Este factor lo recuerda Mario Fontán, ex presidente de la plataforma ARES, que reúne a médicos MIR de medicina preventiva como él: “Ya no se correlaciona la incidencia, hospitalización, UCI y mortalidad tan clara y es por la protección de las vacunas con los más vulnerables”. Quizá por eso, dice, lo que nos valdrá más para medir la situación es la saturación hospitalaria, “no olvidemos que es una burrada tener los hospitales con un 20% de ocupación COVID. Aunque no haya colapso, hay que descongestionar para atender otras patologías”.
Pero el indicador de la incidencia acumulada no tendrá rebote en hospitales pero sí en Atención Primaria, señala Fontán: “Los enfermos leves seguirán necesitando ser atendidos y diagnosticados, parte del sistema se colapsa igual”. Además de eso, su vaticinio es que, “progresivamente”, nos moveremos “de números macro”, como lo es la incidencia, o la ocupación de camas, a “números micro”, esto es, “con los que tendremos que afinar dónde se está produciendo la circulación del virus”. Por ejemplo, fijarse “en qué edades, colectivos, contextos hay ahora contagios.
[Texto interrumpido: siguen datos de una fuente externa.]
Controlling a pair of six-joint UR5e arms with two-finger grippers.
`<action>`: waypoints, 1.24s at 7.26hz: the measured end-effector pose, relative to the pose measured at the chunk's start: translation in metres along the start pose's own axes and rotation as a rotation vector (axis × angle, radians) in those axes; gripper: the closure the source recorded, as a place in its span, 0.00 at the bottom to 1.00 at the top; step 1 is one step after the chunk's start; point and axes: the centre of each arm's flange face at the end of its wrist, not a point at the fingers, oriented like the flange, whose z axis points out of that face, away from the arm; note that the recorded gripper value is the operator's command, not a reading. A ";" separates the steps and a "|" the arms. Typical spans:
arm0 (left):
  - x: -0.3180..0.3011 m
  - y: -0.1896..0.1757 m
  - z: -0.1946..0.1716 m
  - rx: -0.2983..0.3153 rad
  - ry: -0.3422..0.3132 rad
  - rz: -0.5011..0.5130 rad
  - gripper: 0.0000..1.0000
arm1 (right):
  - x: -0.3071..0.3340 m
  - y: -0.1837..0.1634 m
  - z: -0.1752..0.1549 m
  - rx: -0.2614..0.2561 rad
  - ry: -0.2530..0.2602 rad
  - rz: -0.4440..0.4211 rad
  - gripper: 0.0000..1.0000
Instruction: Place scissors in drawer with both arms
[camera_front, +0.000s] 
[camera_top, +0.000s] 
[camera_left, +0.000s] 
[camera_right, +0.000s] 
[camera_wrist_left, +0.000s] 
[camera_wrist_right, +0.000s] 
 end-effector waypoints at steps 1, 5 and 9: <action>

Si hay escenarios donde se suceden los supercontagios, con factores de más riesgo donde trabaje gente vulnerable que no haya podido acceder a la vacunación, o factores de riesgo de ciertas poblaciones a que las vacunas no sean suficientemente efectivas”.
El reto será trasladar bien todo esto a la opinión pública. “Lo tenemos por delante en comunicación en salud pública”, apunta Ildefonso Hernández. Habrá que hacer “pedagogía de lo que se puede hacer y no en privado, de qué pasa si se juntan personas vacunadas y no. Esto es todo lo que hay que replantear con la campaña de vacunación”.